Gedenken an Olympia-Attentat 1972 "Es ist eine Art Abschluss"
Beinahe hätten die wichtigsten Gäste gefehlt, wenn in München zum 50. Jahrestag des Münchner Olympia-Attentats der Opfer gedacht wird. Trotz der Einigung auf Entschädigung ist es keine leichte Reise für die Hinterbliebenen.
Kurz vor der Abreise am Flughafen Tel Aviv umarmen sie sich herzlich, lachen, haben ein paar Tränen in den Augen. Es ist fast wie ein Familientreffen. Man merkt, diese Familien kennen sich schon lange, haben gemeinsam gelitten, gemeinsam gekämpft. Sie verbindet das Schicksal als Hinterbliebene des Olympia-Attentats.
Am Tag vor der offiziellen Gedenkzeremonie fliegen mehr als 100 Angehörige und ehemalige Sportler in einer vom israelischen Olympischen Komitee gecharterten Maschine nach München.
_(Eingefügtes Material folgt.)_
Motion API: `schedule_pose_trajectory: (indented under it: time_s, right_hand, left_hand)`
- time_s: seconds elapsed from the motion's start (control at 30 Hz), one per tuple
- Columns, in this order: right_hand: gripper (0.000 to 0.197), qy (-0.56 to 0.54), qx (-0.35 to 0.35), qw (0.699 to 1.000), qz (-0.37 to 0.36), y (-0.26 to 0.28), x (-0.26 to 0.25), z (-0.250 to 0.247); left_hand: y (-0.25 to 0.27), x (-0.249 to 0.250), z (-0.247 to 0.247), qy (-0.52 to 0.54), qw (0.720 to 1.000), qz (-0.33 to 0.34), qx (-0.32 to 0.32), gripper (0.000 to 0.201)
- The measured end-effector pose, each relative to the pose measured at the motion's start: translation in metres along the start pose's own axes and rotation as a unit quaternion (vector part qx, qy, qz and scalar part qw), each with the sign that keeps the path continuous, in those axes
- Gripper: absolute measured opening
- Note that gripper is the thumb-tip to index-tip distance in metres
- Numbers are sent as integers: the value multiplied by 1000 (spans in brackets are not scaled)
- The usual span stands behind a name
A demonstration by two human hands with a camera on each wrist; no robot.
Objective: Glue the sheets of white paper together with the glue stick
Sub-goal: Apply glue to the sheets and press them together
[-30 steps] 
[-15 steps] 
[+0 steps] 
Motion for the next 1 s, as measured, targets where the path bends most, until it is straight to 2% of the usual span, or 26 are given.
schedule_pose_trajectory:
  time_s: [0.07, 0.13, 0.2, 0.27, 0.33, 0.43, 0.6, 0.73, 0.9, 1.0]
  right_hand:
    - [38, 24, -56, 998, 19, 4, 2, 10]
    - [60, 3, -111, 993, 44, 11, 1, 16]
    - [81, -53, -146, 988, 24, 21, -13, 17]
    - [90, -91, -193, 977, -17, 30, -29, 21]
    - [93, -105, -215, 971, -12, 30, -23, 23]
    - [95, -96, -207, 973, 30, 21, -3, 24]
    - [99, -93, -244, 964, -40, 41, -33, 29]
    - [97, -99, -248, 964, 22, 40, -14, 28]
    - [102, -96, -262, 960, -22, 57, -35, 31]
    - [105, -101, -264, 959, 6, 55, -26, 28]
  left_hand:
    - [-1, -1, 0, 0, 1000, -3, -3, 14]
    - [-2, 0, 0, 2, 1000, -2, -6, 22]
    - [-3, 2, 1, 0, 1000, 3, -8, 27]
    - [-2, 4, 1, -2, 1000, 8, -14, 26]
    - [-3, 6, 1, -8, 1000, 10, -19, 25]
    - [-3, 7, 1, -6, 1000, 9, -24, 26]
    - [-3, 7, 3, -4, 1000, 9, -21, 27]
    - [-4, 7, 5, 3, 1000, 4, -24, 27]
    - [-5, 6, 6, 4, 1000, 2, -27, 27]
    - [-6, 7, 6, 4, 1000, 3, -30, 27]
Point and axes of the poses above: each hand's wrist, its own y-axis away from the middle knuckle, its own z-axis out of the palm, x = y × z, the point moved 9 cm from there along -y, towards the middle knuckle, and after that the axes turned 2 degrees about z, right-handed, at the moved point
Fast wäre es dazu nicht gekommen.
Den Vater nie kennengelernt
"Ich bin etwas aufgeregt", sagt Shlomit Romano Barzilay. Ihr Vater, Josef Romano, war Gewichtheber. Sie hat ihn nie kennengelernt. Als er Opfer der palästinensischen Attentäter in München wurde, war sie noch ein Baby. "Dass wir Familien jetzt alle zusammen reisen, ist ein starkes Zeichen."
Jahrzehntelang hatten sie für Anerkennung ihres Leids gekämpft. Shlomit Romano Barzilay hat das als demütigend empfunden. "Weil man das Gefühl hatte, dass keiner einem zuhören will."
Shoshana Shapira reist mit gemischten Gefühlen nach München. Ihr Mann Amitzur war Trainer der olympischen Leichtathleten. Die deutschen Sicherheitskräfte hätten versagt und im Nachhinein sei ihr Versagen vertuscht worden, sagt sie.
Lange blieb den Angehörigen Einsicht in die Akten über den misslungenen Befreiungsversuch der Polizei in Fürstenfeldbruck verwehrt. "Aber ich bin sehr dankbar dafür, dass die Deutschen jetzt ihre Verantwortung anerkennen und die Archive öffnen", sagt Shoshana Shapira.
Einigung in beinah letzter Minute
Eigentlich hatten die Familien der Angehörigen bereits ihre Teilnahme an der Gedenkveranstaltung abgesagt. Die wichtigsten Gäste hätten dann gefehlt. Der Eklat konnte verhindert werden, weil sich die Bundesregierung vor wenigen Tagen doch noch mit den Hinterbliebenen auf eine finanzielle Entschädigung einigte. Laut Regierungskreisen sollen die Familien insgesamt 28 Millionen Euro erhalten.
Shoshana Shapira betont allerdings, dass es den Überlebenden in all den Jahren in erster Linie um Anerkennung ging. Erst im vergangenen Jahr gab es eine Schweigeminute für die elf von palästinensischen Terroristen ermordeten Mitglieder der israelischen Olympia-Mannschaft.
Für Shlomit Romano Barzilay schließt sich mit der Verantwortungsübernahme der Bundesregierung nun ein Kreis. "Es ist eine Art Abschluss für uns nach fünfzig Jahren. Endlich wird alles aufgearbeitet." Die Erleichterung, das erreicht zu haben, merkt man den Hinterbliebenen deutlich an.